The main character, Tris is not a typical teenage girl. She’s quiet, temperamental and has a hero-complex. And to my surprise (no doubt to the surprise of all YA fans), the heroine is NOT beautiful. OK, so she’s not a stinker either, but she’s not one of those female leads that has glowing skin and flowing locks that make all the boys weak in the knees. She draws attention by her actions and bravery, an important trait for any lead to have. Her love interest, Four, also possesses enough strength and mystery to keep the reader interested. Together, these two characters make this book series great.

 

Now to the plot…

 

I’ll try and explain without any spoilers. Essentially, Tris and Four live in Chicago several generations after the fall out of a devastating World War. Their city is walled-off to the outside world, so they believe that they are the only people left.
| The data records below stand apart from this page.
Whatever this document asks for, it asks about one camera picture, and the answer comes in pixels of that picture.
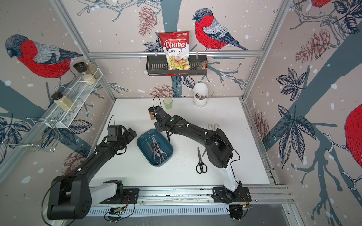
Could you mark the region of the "blue handled scissors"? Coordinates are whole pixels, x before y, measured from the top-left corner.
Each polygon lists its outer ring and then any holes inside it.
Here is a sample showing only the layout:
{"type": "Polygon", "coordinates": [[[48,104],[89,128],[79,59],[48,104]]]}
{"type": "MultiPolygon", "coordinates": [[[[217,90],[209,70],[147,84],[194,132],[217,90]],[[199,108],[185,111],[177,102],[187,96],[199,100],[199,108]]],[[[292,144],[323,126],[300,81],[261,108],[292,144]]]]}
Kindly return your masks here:
{"type": "Polygon", "coordinates": [[[168,158],[168,155],[163,152],[163,151],[155,151],[154,152],[154,161],[157,163],[157,164],[161,164],[162,162],[164,162],[166,159],[168,158]]]}

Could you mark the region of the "pink handled scissors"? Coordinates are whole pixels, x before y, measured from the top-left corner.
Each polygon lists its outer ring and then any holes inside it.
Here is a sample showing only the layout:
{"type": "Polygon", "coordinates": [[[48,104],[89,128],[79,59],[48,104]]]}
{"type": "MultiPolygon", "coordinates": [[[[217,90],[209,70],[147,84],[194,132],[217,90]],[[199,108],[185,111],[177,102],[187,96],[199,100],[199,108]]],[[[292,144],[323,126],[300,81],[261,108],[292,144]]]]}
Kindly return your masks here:
{"type": "Polygon", "coordinates": [[[155,143],[150,144],[147,142],[148,149],[150,151],[150,155],[152,157],[152,161],[157,163],[157,156],[156,156],[156,146],[155,143]]]}

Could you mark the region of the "black scissors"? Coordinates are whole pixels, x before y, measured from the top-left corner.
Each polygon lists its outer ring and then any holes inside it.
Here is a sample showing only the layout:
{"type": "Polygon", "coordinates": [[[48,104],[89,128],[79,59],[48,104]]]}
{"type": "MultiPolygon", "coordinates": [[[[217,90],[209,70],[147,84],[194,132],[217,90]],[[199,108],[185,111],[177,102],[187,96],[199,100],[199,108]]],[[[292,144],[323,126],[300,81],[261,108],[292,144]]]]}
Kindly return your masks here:
{"type": "Polygon", "coordinates": [[[153,143],[155,143],[156,151],[158,151],[159,148],[160,148],[160,145],[159,145],[159,143],[157,142],[157,140],[155,139],[155,137],[152,137],[152,141],[153,141],[153,143]]]}
{"type": "Polygon", "coordinates": [[[202,161],[202,156],[200,149],[198,147],[198,164],[196,165],[196,172],[198,174],[205,174],[207,173],[207,166],[202,161]]]}

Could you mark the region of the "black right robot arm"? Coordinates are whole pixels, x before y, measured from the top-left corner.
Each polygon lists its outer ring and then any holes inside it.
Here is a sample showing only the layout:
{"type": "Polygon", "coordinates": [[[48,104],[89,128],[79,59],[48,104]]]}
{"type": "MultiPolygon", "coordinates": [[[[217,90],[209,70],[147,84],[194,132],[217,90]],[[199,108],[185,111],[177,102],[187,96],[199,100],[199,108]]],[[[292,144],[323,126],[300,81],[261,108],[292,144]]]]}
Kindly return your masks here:
{"type": "Polygon", "coordinates": [[[185,136],[201,144],[206,150],[209,161],[220,169],[223,186],[231,192],[237,190],[239,182],[231,163],[234,148],[223,130],[204,129],[178,115],[170,116],[160,106],[154,107],[152,115],[156,118],[154,125],[158,132],[165,131],[168,136],[171,134],[185,136]]]}

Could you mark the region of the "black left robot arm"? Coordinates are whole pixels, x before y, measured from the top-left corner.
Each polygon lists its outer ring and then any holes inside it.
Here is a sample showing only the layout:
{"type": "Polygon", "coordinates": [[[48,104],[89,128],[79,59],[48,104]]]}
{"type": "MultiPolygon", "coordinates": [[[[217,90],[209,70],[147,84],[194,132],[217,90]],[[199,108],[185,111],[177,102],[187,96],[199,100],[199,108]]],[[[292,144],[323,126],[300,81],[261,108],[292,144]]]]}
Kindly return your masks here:
{"type": "Polygon", "coordinates": [[[49,190],[49,220],[83,219],[91,208],[107,199],[127,198],[120,180],[106,181],[97,187],[89,184],[101,167],[115,155],[126,150],[136,137],[133,129],[123,125],[108,127],[108,135],[96,146],[94,153],[65,176],[56,177],[49,190]]]}

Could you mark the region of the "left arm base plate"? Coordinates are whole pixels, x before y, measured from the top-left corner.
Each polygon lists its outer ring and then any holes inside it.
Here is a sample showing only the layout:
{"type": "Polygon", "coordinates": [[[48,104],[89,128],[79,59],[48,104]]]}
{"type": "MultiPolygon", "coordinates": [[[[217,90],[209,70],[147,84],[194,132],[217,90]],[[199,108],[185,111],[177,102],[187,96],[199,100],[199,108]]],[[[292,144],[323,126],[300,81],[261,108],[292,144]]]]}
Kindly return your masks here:
{"type": "Polygon", "coordinates": [[[116,193],[113,197],[105,199],[101,204],[136,204],[139,191],[139,188],[124,188],[122,194],[116,193]]]}

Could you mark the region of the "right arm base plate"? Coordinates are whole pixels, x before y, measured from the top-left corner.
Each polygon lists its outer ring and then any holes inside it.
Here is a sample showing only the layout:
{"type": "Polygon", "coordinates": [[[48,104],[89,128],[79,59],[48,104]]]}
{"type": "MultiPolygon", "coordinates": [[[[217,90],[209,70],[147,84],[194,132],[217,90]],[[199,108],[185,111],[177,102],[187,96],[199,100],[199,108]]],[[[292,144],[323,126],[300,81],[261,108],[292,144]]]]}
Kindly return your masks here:
{"type": "Polygon", "coordinates": [[[248,187],[238,185],[235,191],[230,191],[223,187],[213,187],[211,194],[215,203],[230,204],[233,202],[252,202],[250,191],[248,187]]]}

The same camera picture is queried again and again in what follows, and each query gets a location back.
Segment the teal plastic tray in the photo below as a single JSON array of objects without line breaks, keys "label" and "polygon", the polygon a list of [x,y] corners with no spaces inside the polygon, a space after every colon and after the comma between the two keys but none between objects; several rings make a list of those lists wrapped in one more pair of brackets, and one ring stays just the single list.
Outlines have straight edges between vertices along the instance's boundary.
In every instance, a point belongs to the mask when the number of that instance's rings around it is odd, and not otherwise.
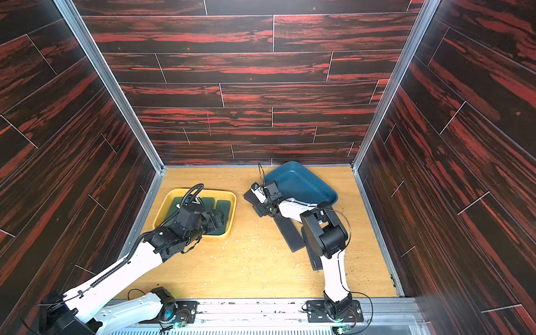
[{"label": "teal plastic tray", "polygon": [[333,205],[339,199],[337,192],[318,176],[296,161],[284,163],[265,176],[265,182],[275,181],[284,197],[301,202]]}]

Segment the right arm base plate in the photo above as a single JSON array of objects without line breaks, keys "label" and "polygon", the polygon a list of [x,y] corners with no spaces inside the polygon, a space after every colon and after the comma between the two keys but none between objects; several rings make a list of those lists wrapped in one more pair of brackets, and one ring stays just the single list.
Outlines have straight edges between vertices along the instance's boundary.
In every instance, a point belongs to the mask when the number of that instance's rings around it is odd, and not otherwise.
[{"label": "right arm base plate", "polygon": [[363,312],[358,301],[328,303],[325,300],[309,300],[302,306],[309,323],[364,321]]}]

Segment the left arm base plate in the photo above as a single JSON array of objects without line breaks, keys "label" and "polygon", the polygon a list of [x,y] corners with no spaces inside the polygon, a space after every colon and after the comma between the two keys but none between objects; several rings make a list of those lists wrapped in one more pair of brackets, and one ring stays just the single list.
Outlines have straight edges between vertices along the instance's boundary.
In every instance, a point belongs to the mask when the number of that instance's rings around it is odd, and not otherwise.
[{"label": "left arm base plate", "polygon": [[172,305],[166,303],[157,316],[153,319],[142,321],[141,324],[177,325],[193,324],[197,315],[199,302],[176,300]]}]

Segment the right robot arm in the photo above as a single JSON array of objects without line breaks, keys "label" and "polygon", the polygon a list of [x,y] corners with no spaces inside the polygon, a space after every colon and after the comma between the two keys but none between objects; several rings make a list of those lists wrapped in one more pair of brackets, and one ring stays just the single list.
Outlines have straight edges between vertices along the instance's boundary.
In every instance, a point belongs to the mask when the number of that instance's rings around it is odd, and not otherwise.
[{"label": "right robot arm", "polygon": [[342,274],[350,236],[332,206],[328,202],[311,204],[286,198],[279,192],[268,195],[266,189],[251,189],[246,197],[258,216],[274,219],[292,252],[307,247],[309,254],[320,258],[325,276],[325,313],[332,320],[345,317],[353,303],[346,276]]}]

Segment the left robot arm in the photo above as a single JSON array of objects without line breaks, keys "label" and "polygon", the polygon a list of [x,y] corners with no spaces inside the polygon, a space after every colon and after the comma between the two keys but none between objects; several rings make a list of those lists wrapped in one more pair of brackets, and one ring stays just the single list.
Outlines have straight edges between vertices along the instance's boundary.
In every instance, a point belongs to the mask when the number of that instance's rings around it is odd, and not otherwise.
[{"label": "left robot arm", "polygon": [[114,306],[108,303],[135,280],[174,255],[188,253],[204,235],[225,224],[219,209],[208,212],[202,205],[182,205],[94,278],[63,294],[47,295],[39,305],[40,334],[110,334],[140,321],[169,318],[174,299],[164,289]]}]

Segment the green pencil case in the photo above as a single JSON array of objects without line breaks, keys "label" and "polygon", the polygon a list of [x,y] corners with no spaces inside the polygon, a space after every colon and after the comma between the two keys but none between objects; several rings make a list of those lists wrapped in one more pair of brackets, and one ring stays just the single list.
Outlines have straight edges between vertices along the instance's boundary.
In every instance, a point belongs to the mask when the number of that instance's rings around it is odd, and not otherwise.
[{"label": "green pencil case", "polygon": [[226,232],[229,225],[231,202],[229,200],[217,200],[215,209],[223,213],[223,225],[209,233],[209,235],[221,236]]},{"label": "green pencil case", "polygon": [[190,200],[185,200],[182,197],[176,197],[173,199],[170,209],[163,220],[162,226],[178,224],[181,219],[181,208],[188,205]]},{"label": "green pencil case", "polygon": [[214,213],[216,209],[216,200],[214,198],[201,198],[207,213]]}]

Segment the dark grey pencil case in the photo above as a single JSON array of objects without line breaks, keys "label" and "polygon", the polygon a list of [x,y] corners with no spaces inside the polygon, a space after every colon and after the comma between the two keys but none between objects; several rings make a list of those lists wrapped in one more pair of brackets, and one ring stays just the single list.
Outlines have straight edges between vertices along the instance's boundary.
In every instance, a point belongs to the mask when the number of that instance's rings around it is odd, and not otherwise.
[{"label": "dark grey pencil case", "polygon": [[305,247],[304,239],[291,219],[276,216],[274,222],[293,253]]},{"label": "dark grey pencil case", "polygon": [[309,244],[307,239],[304,239],[304,244],[307,250],[308,259],[311,263],[311,267],[313,271],[320,271],[323,270],[322,262],[320,259],[320,256],[318,256],[313,249],[311,248],[311,245]]}]

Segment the yellow plastic tray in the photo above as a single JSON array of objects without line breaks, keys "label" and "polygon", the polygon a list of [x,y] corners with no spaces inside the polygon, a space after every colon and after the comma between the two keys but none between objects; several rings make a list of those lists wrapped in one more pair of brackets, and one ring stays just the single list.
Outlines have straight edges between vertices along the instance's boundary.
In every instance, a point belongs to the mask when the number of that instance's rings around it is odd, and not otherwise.
[{"label": "yellow plastic tray", "polygon": [[[166,214],[168,213],[168,210],[171,207],[173,199],[176,197],[183,197],[187,191],[188,191],[188,188],[175,188],[166,195],[156,215],[156,218],[154,219],[153,228],[156,228],[159,224],[163,222],[163,220],[166,217]],[[229,200],[231,202],[229,225],[228,225],[226,232],[221,236],[213,236],[209,234],[205,236],[208,239],[220,239],[220,240],[226,239],[230,235],[231,228],[233,227],[233,219],[235,217],[235,211],[237,207],[236,195],[230,191],[204,189],[203,191],[200,192],[199,196],[201,198],[214,198],[216,201],[217,200]]]}]

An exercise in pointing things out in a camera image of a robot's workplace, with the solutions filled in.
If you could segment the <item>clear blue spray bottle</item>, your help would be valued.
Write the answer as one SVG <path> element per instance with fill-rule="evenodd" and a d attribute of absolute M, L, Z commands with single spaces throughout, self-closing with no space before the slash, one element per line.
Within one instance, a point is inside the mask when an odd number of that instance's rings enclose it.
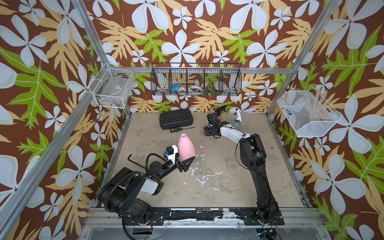
<path fill-rule="evenodd" d="M 236 129 L 241 129 L 242 128 L 242 122 L 241 121 L 238 121 L 238 120 L 235 120 L 232 124 L 232 126 Z"/>

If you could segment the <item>blue white spray nozzle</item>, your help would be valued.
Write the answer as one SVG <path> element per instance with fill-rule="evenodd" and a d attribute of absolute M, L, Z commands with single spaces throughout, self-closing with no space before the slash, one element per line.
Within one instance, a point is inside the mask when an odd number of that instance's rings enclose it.
<path fill-rule="evenodd" d="M 240 123 L 242 121 L 241 111 L 239 109 L 236 109 L 235 115 L 236 115 L 235 122 Z"/>

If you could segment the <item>pink spray bottle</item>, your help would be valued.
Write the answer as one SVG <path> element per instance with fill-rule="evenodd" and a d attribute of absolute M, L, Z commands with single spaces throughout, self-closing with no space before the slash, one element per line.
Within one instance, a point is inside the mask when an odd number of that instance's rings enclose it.
<path fill-rule="evenodd" d="M 178 150 L 182 160 L 190 159 L 196 154 L 194 144 L 186 134 L 181 134 L 178 143 Z"/>

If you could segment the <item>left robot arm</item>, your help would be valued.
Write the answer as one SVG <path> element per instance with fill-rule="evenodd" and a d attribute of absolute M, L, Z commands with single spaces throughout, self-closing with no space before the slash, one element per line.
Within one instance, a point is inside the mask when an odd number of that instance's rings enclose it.
<path fill-rule="evenodd" d="M 153 219 L 152 207 L 138 198 L 139 193 L 159 194 L 164 186 L 162 179 L 175 170 L 187 172 L 194 159 L 194 151 L 181 151 L 175 145 L 167 147 L 162 156 L 150 153 L 141 166 L 144 173 L 122 168 L 101 188 L 97 200 L 107 212 L 118 214 L 124 223 L 128 218 L 140 225 L 147 224 Z"/>

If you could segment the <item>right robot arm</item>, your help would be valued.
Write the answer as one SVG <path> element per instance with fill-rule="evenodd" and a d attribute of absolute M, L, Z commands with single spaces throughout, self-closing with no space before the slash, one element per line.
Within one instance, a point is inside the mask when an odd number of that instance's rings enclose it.
<path fill-rule="evenodd" d="M 267 153 L 258 134 L 248 134 L 236 129 L 226 121 L 220 120 L 220 113 L 207 115 L 208 125 L 204 127 L 204 134 L 214 138 L 225 137 L 236 143 L 235 157 L 238 164 L 250 171 L 257 193 L 256 220 L 262 225 L 285 224 L 279 205 L 273 196 L 266 173 Z"/>

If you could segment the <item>black spray nozzle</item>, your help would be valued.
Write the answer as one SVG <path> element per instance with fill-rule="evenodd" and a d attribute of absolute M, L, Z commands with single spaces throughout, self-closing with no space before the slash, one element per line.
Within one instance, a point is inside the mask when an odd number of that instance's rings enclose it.
<path fill-rule="evenodd" d="M 220 116 L 222 112 L 227 112 L 227 105 L 223 105 L 219 107 L 217 110 L 215 110 L 215 113 Z"/>

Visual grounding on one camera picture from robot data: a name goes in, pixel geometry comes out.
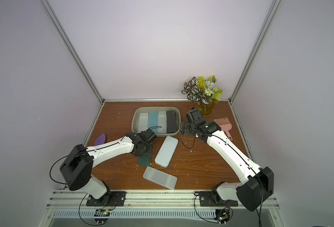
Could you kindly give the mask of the translucent pencil case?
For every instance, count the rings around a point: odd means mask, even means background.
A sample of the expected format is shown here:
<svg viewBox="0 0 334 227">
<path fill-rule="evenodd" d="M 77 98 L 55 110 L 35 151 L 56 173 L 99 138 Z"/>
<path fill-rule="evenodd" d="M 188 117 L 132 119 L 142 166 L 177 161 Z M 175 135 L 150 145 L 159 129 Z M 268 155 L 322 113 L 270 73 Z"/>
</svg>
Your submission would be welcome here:
<svg viewBox="0 0 334 227">
<path fill-rule="evenodd" d="M 167 174 L 150 166 L 147 166 L 143 178 L 170 190 L 174 190 L 177 183 L 176 176 Z"/>
<path fill-rule="evenodd" d="M 158 126 L 157 129 L 158 134 L 165 134 L 167 133 L 167 112 L 160 111 L 158 112 Z"/>
<path fill-rule="evenodd" d="M 146 131 L 148 129 L 148 125 L 149 125 L 149 114 L 148 113 L 140 113 L 137 133 L 141 133 L 143 131 Z"/>
</svg>

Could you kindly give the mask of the dark green pencil case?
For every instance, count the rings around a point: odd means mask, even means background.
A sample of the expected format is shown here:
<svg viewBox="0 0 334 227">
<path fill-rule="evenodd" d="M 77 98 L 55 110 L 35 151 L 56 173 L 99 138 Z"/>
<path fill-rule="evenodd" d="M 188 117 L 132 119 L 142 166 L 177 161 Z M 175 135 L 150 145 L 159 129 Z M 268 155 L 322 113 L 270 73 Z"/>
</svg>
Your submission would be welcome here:
<svg viewBox="0 0 334 227">
<path fill-rule="evenodd" d="M 139 166 L 150 166 L 151 165 L 151 156 L 143 156 L 138 158 Z"/>
</svg>

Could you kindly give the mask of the white light-blue pencil case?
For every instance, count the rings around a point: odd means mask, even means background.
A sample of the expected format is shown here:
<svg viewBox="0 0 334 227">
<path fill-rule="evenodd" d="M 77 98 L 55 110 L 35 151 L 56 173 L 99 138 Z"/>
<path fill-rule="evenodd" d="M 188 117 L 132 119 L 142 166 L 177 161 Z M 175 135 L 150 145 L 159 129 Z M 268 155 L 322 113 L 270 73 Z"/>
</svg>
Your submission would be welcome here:
<svg viewBox="0 0 334 227">
<path fill-rule="evenodd" d="M 174 155 L 178 145 L 178 139 L 167 136 L 155 157 L 155 163 L 159 166 L 167 168 Z"/>
</svg>

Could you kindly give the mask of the teal silicone pencil case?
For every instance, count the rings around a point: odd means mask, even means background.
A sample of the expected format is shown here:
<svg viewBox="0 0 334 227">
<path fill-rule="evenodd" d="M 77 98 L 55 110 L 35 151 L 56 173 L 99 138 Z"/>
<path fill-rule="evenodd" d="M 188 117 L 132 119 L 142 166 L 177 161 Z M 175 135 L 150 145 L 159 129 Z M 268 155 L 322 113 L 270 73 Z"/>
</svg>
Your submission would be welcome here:
<svg viewBox="0 0 334 227">
<path fill-rule="evenodd" d="M 154 133 L 158 130 L 158 112 L 149 113 L 148 128 L 150 128 Z"/>
</svg>

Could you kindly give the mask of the black pencil case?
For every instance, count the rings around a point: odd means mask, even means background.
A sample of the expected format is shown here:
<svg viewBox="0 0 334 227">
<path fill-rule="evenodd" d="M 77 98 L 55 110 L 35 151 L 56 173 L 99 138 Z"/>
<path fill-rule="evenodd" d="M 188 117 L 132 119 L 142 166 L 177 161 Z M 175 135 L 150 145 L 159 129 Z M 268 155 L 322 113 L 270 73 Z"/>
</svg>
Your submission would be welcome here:
<svg viewBox="0 0 334 227">
<path fill-rule="evenodd" d="M 169 110 L 166 112 L 167 115 L 167 133 L 175 133 L 178 131 L 176 112 Z"/>
</svg>

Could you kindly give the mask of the translucent pencil case front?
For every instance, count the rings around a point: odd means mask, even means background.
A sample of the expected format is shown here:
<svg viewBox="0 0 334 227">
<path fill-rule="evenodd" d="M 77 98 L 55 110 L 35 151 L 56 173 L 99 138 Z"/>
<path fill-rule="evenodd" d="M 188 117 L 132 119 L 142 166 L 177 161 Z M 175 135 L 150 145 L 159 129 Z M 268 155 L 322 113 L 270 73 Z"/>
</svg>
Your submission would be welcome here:
<svg viewBox="0 0 334 227">
<path fill-rule="evenodd" d="M 147 166 L 143 178 L 170 190 L 174 190 L 177 183 L 176 176 L 167 174 L 150 166 Z"/>
</svg>

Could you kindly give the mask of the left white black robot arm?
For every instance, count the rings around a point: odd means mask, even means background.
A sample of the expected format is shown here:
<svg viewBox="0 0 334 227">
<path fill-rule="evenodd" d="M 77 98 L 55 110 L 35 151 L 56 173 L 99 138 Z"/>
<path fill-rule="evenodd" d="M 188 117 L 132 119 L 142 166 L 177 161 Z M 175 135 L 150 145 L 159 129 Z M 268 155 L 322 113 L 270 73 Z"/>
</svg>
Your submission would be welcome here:
<svg viewBox="0 0 334 227">
<path fill-rule="evenodd" d="M 98 146 L 76 145 L 60 166 L 60 172 L 70 191 L 81 190 L 102 205 L 111 200 L 110 188 L 92 175 L 97 165 L 122 154 L 151 156 L 157 135 L 152 129 L 127 133 L 122 138 Z"/>
</svg>

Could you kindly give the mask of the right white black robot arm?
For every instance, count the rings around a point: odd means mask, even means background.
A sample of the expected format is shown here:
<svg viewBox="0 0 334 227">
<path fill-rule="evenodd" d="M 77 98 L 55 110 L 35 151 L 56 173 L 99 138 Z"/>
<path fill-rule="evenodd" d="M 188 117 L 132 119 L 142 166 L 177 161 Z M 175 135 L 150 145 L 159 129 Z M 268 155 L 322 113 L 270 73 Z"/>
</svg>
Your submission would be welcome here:
<svg viewBox="0 0 334 227">
<path fill-rule="evenodd" d="M 239 183 L 221 183 L 213 189 L 217 201 L 239 201 L 249 211 L 259 209 L 263 202 L 274 193 L 274 173 L 269 167 L 262 168 L 247 157 L 236 145 L 228 133 L 232 126 L 218 119 L 205 121 L 197 108 L 186 113 L 188 122 L 184 129 L 187 135 L 193 135 L 211 148 L 229 164 L 236 173 Z"/>
</svg>

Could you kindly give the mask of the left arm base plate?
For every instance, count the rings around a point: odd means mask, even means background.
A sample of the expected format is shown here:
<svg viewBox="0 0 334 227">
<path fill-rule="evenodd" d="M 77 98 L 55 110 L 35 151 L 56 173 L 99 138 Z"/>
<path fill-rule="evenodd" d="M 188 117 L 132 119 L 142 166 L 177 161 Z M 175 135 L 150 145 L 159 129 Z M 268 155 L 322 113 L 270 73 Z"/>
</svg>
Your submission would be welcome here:
<svg viewBox="0 0 334 227">
<path fill-rule="evenodd" d="M 122 207 L 126 199 L 125 191 L 110 191 L 104 194 L 101 198 L 96 199 L 93 196 L 89 195 L 86 206 L 88 207 L 107 207 L 107 206 L 116 206 Z"/>
</svg>

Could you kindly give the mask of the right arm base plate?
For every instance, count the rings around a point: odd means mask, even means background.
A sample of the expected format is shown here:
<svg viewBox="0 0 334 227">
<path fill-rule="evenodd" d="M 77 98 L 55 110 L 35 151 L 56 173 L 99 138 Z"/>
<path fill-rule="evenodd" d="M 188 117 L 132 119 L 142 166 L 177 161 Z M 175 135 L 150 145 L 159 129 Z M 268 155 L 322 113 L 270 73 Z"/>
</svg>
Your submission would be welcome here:
<svg viewBox="0 0 334 227">
<path fill-rule="evenodd" d="M 198 191 L 194 193 L 199 198 L 202 207 L 238 207 L 239 204 L 235 200 L 223 200 L 214 191 Z"/>
</svg>

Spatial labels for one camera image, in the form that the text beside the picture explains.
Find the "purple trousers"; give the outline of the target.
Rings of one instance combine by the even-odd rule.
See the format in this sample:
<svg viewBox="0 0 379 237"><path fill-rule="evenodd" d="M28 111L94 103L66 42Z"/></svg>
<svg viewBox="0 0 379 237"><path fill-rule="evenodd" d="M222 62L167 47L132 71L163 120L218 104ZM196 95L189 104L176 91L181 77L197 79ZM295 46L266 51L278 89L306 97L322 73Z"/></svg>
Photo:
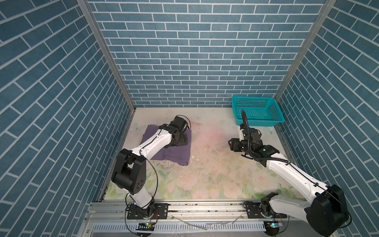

No one is allowed to leave. Inside the city, the people have been separated into groups—called Factions—based on their strongest character trait. Tris and Four have chosen Dauntless, a Faction that advocates bravery and strength. There, they learn that the leaders of another Faction is hunting Divergents, people who have tested positive for more than one faction.

 

Confused?

 

Don’t worry, it makes a lot more sense when you start reading. However, the complexity of their world is made even more complex when it comes to the testing done within each Faction. This is where the film takes the cake. In the book, the testing done for Dauntless initiates just doesn’t make much sense. In it, Tris is given a serum that allows her to live out her worst fears. While in her dream landscape, she is given the opportunity to conquer her fears. Here’s where we get to the stumbling block. In it, all she has to do is lower her heart rate and the simulation adjusts, moving onto another fear. So, for example, when she and Four are in his landscape, on top of a tall building, all they have to do is jump to move onto the next fear. Huh? So wait, is this book telling me that in order to conquer my fear of heights, all I have to do is plummet to my death? Yeah, I don’t get it either. Luckily, neither did the filmmakers, so they did away with this snag in the plot.

 

There were two more books in the series which I can’t go into without spoiling EVERYTHING. But I can say that more devious characters are revealed, mainly in the form of power-hungry adults that use the naivety of the young heroes to their benefit. But this story isn’t about young-versus-old. Rather it touches on a human tendency to create enemies out of strangers for being different—a topic that gets everyone’s backs up. The main characters fight for equality, for freedom, so of course the reader roots for them until the very end. There’s plenty of action and violence that will keep you reading and the complicated love story between Tris and Four compliments the rest of the plot, never overshadowing the bigger picture. The language of the text itself is straight-forward, like the characters, so it’s easy to read. Don’t expect any poetic prose or preaching—something that most will appreciate.  It's also a story that has plenty of quotable lines like, 'Faction before blood,' or 'Be brave.'

 

I would recommend this series to anyone, so long as you haven’t seen the films first. If you have, don’t expect to read the books and gain more insight, except when it comes to the more minor characters.